Development of an Energy-Efficient and Real-Time Data Movement Strategy for Next-Generation Heterogeneous Mixed-Criticality Systems
Abstract
Industrial domains such as automotive, robotics, and aerospace are rapidly evolving to satisfy the increasing demand for machine-learning-driven Autonomy, Connectivity, Electrification, and Shared mobility (ACES). This paradigm shift inherently and significantly increases the requirement for onboard computing performance and high-performance communication infrastructure. At the same time, Moore's Law and Dennard Scaling are grinding to a halt, in turn, driving computing systems to larger scales and higher levels of heterogeneity and specialization, through application-specific hardware accelerators, instead of relying on technological scaling only. Approaching ACES requires this substantial amount of compute at an increasingly high energy-efficiency, since most use cases are fundamentally resource-bound. This increase in compute performance and heterogeneity goes hand in hand with a growing demand for high memory bandwidth and capacity as the driving applications grow in complexity, operating on huge and progressively irregular data sets and further requiring a steady influx of sensor data, increasing pressure both on on-chip and off-chip interconnect systems.

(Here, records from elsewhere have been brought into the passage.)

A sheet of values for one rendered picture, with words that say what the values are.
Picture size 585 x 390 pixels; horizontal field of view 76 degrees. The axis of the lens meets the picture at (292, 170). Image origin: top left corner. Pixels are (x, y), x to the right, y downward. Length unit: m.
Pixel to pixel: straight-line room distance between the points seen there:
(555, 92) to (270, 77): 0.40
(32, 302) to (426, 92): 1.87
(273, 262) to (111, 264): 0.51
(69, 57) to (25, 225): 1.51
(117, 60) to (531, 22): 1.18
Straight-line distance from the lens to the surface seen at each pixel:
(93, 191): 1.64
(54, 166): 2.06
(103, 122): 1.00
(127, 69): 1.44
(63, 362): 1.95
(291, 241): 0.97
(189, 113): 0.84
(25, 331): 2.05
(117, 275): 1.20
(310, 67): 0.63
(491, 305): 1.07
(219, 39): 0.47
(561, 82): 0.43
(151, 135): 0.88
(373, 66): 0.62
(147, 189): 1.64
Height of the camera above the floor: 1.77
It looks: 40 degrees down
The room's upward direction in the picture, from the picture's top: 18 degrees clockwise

Further, ACES combines real-time time-critical with general compute tasks on the same physical platform, sharing communication, storage, and micro-architectural resources. These heterogeneous mixed-criticality systems (MCSs) place additional pressure on the interconnect, demanding minimal contention between the different criticality levels to sustain a high degree of predictability. Fulfilling the performance and energy-efficiency requirements across a wide range of industrial applications requires a carefully co-designed process of the memory system with the use cases as well as the compute units and accelerators.